La Zona estrema di Francesco Filia
«La poesia si compie nell’attesa alla frontiera» scriveva il filosofo e teologo Ladislaus Boros nel suo Mysterium mortis. Al limite, in una zona estrema di confine si trova anche la poesia di Francesco Filia che con Nella fine ci conduce in un territorio solcato da cieli incendiati ed esplosioni, da inverni minacciosi e paesaggi assiderati in cui «l’annuncio mite di un nuovo inizio / qualcosa ancora preme per nascere / da un antico silenzio». Come nelle sequenze cinematografiche di Stalker del russo Tarkovskij, si attraversa la “Zona” di questo libro lucido e tagliente con la sensazione di un pericolo imminente, in un estremo silenzio in cui il poeta registra con perizia chirurgica i minimi dettagli, i gesti essenziali: i vetri che vibrano «in controluce», le «lettere sulle pareti delle aule» che «tacciono e sbiadiscono», il gesso che «continua a stridere sull’ardesia», la «superficie scabra di un tronco tra le dune» e ancora «Ogni gesto, / il rigare minimo di un polpastrello nella polvere». Consapevole che ogni verso, come dichiarato nella nota in appendice al libro «deve avere in sé il proprio inizio e la propria fine» la scrittura di Filia si carica di un’essenzialità visionaria che a tratti può forse ricordare un certo De Angelis.
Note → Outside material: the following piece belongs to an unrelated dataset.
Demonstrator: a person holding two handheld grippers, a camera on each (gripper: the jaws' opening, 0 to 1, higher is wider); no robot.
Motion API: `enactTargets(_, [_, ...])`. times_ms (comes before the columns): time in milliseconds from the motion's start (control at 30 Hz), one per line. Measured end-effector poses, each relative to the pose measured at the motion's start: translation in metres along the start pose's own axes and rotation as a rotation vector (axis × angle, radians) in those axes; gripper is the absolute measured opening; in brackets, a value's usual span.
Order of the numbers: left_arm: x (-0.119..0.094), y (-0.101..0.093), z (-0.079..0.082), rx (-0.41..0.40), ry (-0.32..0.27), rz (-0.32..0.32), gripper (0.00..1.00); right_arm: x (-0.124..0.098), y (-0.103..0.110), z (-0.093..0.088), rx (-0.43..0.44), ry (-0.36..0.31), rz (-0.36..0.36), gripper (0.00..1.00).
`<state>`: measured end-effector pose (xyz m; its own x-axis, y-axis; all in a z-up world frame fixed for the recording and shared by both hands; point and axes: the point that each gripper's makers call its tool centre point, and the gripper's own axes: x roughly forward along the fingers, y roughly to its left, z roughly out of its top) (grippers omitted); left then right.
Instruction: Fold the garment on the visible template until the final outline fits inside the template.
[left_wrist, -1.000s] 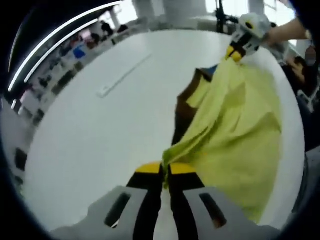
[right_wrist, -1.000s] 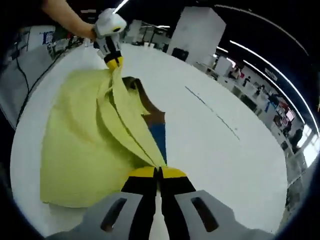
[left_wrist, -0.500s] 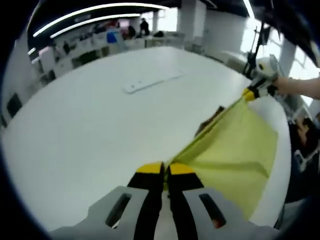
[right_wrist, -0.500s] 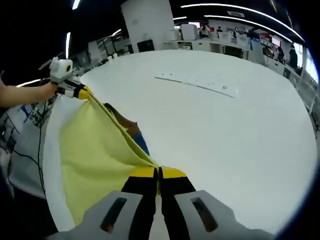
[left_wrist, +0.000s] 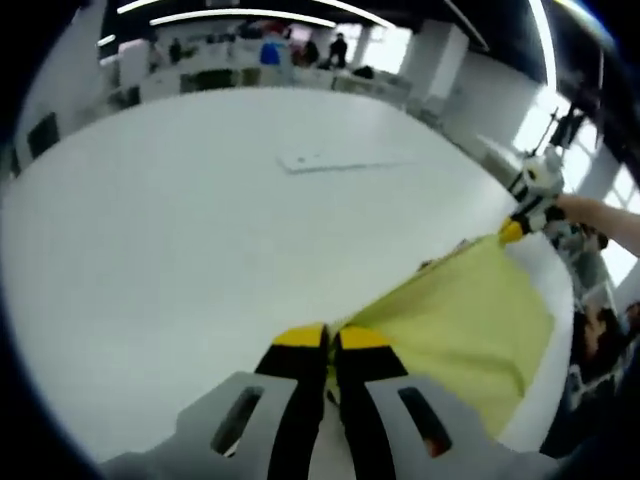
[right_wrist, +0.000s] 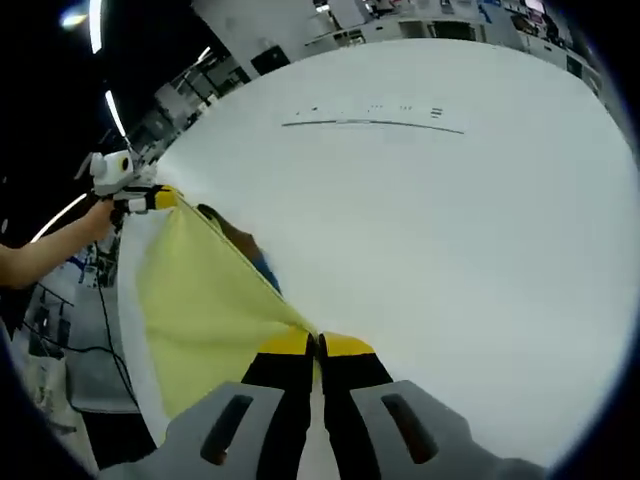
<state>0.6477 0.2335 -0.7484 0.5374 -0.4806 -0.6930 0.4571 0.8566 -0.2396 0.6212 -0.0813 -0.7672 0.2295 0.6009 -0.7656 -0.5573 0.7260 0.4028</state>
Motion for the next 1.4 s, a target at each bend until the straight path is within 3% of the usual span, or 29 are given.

Ecco qui la poesia di Filia, la sua “biografia sommaria”: questo saper rimanere immersi nel grande enigma della vita senza facili ideologie o illusioni, tra la «lastra del cielo» che pare incombere su di noi e un «sibilo» che nonostante tutto «attraversa le nostre vite e riapre / una ferita antica e sconosciuta»
(Massimiliano Mandorlo)
FRANCESCO FILIA, Nella fine (2019-2022), Pasturana (AL), 2023, pp. 60, € 15.